┌────────

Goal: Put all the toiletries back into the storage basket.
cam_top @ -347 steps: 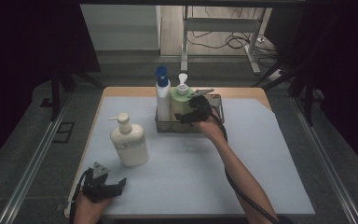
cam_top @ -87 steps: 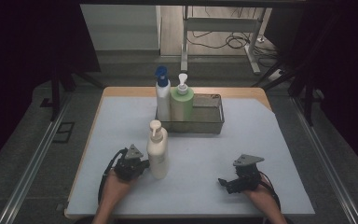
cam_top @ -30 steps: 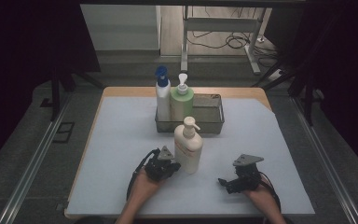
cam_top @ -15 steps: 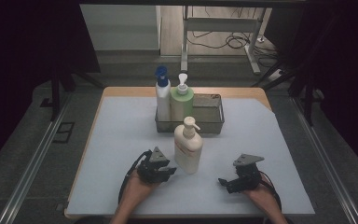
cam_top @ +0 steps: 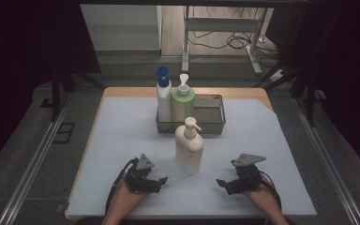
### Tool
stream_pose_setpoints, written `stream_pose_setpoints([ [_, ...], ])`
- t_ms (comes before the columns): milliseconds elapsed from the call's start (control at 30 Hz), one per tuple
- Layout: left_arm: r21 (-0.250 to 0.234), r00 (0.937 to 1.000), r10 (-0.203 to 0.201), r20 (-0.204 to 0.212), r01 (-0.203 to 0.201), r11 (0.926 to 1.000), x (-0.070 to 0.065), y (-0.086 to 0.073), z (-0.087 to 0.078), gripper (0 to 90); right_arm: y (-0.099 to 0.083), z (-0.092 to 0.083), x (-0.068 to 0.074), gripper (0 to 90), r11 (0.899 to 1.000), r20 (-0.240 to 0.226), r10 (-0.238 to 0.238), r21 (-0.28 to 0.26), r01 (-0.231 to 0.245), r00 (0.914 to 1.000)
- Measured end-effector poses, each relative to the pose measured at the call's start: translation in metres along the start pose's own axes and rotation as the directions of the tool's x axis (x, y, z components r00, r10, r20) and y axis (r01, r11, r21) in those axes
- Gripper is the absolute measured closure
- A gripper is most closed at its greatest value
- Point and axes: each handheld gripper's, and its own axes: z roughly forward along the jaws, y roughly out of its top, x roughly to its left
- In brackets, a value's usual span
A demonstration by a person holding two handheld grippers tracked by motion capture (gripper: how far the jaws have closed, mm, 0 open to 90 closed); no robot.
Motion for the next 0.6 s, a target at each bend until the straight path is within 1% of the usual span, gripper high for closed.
stream_pose_setpoints([
  [100, 0.013, 0.9998, -0.005, -0.022, 0.005, 0.9999, 0.001, -0.008, -0.003, 13.7, 0.005, -0.002, 0.003, 2.2, 1.0, -0.016, -0.011, -0.005, 0.011, 0.9998],
  [133, 0.016, 0.9997, -0.008, -0.025, 0.009, 0.9998, 0.001, -0.01, -0.004, 13.4, 0.007, -0.002, 0.004, 1.8, 1.0, -0.012, -0.015, -0.012, 0.015, 0.9998],
  [267, 0.023, 0.9988, -0.018, -0.046, 0.019, 0.9995, 0.002, -0.019, -0.007, 12.7, 0.014, -0.005, 0.006, 0.4, 0.999, -0.032, -0.015, -0.034, 0.014, 0.9994],
  [367, 0.014, 0.9981, -0.024, -0.057, 0.025, 0.9996, 0.003, -0.021, -0.008, 12.5, 0.02, -0.005, 0.008, 0.0, 0.999, -0.034, -0.024, -0.042, 0.023, 0.9991],
  [433, 0.02, 0.9972, -0.008, -0.075, 0.009, 0.9998, 0.002, -0.022, -0.008, 12.3, 0.024, -0.004, 0.01, 0.0, 0.999, -0.039, -0.028, -0.043, 0.026, 0.9988],
  [500, 0.018, 0.9956, 0.017, -0.093, -0.015, 0.9997, 0.0, -0.024, -0.007, 12.1, 0.028, -0.003, 0.012, 0.0, 0.998, -0.045, -0.034, -0.049, 0.032, 0.9984],
  [567, 0.011, 0.9956, 0.008, -0.093, -0.007, 0.9999, 0.0, -0.024, -0.007, 12.0, 0.032, -0.003, 0.013, 0.0, 0.998, -0.05, -0.03, -0.055, 0.027, 0.9983],
  [600, 0.014, 0.9955, 0.012, -0.094, -0.011, 0.9998, 0.0, -0.025, -0.007, 12.0, 0.034, -0.002, 0.014, 0.0, 0.998, -0.05, -0.029, -0.061, 0.026, 0.9983],
])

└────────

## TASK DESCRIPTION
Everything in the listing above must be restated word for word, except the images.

## SOLUTION BELOW
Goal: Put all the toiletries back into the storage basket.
cam_top @ -347 steps: 
cam_top @ -87 steps: 
cam_top @ -30 steps: 
cam_top @ -15 steps: 
cam_top @ +0 steps: 
### Tool
stream_pose_setpoints, written `stream_pose_setpoints([ [_, ...], ])`
- t_ms (comes before the columns): milliseconds elapsed from the call's start (control at 30 Hz), one per tuple
- Layout: left_arm: r21 (-0.250 to 0.234), r00 (0.937 to 1.000), r10 (-0.203 to 0.201), r20 (-0.204 to 0.212), r01 (-0.203 to 0.201), r11 (0.926 to 1.000), x (-0.070 to 0.065), y (-0.086 to 0.073), z (-0.087 to 0.078), gripper (0 to 90); right_arm: y (-0.099 to 0.083), z (-0.092 to 0.083), x (-0.068 to 0.074), gripper (0 to 90), r11 (0.899 to 1.000), r20 (-0.240 to 0.226), r10 (-0.238 to 0.238), r21 (-0.28 to 0.26), r01 (-0.231 to 0.245), r00 (0.914 to 1.000)
- Measured end-effector poses, each relative to the pose measured at the call's start: translation in metres along the start pose's own axes and rotation as the directions of the tool's x axis (x, y, z components r00, r10, r20) and y axis (r01, r11, r21) in those axes
- Gripper is the absolute measured closure
- A gripper is most closed at its greatest value
- Point and axes: each handheld gripper's, and its own axes: z roughly forward along the jaws, y roughly out of its top, x roughly to its left
- In brackets, a value's usual span
A demonstration by a person holding two handheld grippers tracked by motion capture (gripper: how far the jaws have closed, mm, 0 open to 90 closed); no robot.
Motion for the next 0.6 s, a target at each bend until the straight path is within 1% of the usual span, gripper high for closed.
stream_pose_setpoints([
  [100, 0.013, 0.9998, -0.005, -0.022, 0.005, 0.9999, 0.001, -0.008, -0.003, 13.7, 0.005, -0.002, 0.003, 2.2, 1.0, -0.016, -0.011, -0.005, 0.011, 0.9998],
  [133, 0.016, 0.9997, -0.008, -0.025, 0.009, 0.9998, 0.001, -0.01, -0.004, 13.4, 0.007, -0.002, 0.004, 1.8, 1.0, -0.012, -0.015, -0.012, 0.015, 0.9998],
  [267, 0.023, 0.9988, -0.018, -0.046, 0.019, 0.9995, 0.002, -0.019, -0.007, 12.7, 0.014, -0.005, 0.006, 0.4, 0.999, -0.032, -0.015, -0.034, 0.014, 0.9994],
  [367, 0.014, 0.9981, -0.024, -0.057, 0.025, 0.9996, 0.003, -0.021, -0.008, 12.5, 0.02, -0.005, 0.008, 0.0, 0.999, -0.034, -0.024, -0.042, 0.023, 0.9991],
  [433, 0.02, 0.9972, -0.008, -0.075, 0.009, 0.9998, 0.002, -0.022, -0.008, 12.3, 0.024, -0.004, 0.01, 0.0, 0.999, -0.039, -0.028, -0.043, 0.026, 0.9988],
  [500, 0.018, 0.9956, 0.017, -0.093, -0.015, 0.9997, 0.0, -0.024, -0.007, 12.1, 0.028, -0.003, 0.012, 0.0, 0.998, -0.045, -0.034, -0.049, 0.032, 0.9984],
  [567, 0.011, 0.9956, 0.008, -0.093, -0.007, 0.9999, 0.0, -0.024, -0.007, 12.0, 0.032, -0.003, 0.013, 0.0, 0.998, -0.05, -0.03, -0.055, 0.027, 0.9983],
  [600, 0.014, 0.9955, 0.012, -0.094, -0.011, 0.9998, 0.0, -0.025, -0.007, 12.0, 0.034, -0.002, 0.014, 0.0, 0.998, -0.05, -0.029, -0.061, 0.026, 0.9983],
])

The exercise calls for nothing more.